▸ **WORK REQUEST**: Present an exact copy of each line below.

▸ **RECORDED DATA**:
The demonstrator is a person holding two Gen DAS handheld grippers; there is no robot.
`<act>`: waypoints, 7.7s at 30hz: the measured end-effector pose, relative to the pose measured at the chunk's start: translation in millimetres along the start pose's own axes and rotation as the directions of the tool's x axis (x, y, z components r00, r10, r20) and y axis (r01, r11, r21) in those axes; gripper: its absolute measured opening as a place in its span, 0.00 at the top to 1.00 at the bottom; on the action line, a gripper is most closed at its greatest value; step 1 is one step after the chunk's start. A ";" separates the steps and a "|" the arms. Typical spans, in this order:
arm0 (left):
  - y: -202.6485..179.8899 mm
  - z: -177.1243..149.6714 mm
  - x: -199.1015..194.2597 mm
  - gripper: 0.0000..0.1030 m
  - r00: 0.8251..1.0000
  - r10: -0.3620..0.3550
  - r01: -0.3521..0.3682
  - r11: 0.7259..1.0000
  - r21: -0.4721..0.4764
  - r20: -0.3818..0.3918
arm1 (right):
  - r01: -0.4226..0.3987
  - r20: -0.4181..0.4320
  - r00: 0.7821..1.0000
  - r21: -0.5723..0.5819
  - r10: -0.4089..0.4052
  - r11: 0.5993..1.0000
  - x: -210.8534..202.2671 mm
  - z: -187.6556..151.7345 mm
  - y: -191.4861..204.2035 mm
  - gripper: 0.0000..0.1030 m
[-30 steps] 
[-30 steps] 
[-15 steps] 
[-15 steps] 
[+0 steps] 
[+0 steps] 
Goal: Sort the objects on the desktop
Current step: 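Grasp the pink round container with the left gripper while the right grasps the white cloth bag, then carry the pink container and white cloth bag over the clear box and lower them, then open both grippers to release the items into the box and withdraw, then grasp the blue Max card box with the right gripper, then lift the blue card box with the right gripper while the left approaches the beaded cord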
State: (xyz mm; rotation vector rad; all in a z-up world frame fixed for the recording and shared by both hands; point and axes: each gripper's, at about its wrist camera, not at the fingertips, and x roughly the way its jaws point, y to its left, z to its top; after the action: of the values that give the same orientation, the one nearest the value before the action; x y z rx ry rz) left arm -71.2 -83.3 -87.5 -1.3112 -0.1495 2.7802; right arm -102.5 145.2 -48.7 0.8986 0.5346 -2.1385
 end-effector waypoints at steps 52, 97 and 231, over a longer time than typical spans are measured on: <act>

▸ **RESPONSE AREA**:
The demonstrator is a person holding two Gen DAS handheld grippers; there is no robot.
`<act>`: waypoints, 7.7s at 30hz: the measured end-effector pose, relative to the pose measured at the chunk's start: translation in millimetres along the start pose's own axes and rotation as the directions of the tool's x axis (x, y, z components r00, r10, r20) and y axis (r01, r11, r21) in those axes; gripper: its absolute measured opening as a place in its span, 0.00 at the top to 1.00 at the bottom; on the action line, a gripper is most closed at its greatest value; step 1 is one step after the chunk's start. A ";" separates the steps and a "|" the arms. Typical spans, in this order:
arm0 (left):
  - y: -202.6485..179.8899 mm
  - z: -177.1243..149.6714 mm
  - x: -199.1015..194.2597 mm
  - gripper: 0.0000..0.1030 m
  - r00: 0.8251..1.0000
  - r10: -0.3620..0.3550
  - r01: -0.3521..0.3682
  - r11: 0.7259..1.0000
  - r21: -0.4721..0.4764
  - r20: -0.3818..0.3918
arm1 (right):
  - r01: -0.4226..0.3987
  - r20: -0.4181..0.4320
  - r00: 0.7821..1.0000
  - r21: -0.5723..0.5819
  - r10: -0.4089..0.4052
  - r11: 0.5993..1.0000
  - x: -210.8534..202.2671 mm
  - z: -187.6556..151.7345 mm
  - y: -191.4861..204.2035 mm
  - gripper: 0.0000..0.1030 m
[-30 steps] 
[-30 steps] 
[-15 steps] 
[-15 steps] 
[+0 steps] 
[+0 steps] 
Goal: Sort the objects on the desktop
Current step: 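Grasp the pink round container with the left gripper while the right grasps the white cloth bag, then carry the pink container and white cloth bag over the clear box and lower them, then open both grippers to release the items into the box and withdraw, then grasp the blue Max card box with the right gripper, then lift the blue card box with the right gripper while the left approaches the beaded cord
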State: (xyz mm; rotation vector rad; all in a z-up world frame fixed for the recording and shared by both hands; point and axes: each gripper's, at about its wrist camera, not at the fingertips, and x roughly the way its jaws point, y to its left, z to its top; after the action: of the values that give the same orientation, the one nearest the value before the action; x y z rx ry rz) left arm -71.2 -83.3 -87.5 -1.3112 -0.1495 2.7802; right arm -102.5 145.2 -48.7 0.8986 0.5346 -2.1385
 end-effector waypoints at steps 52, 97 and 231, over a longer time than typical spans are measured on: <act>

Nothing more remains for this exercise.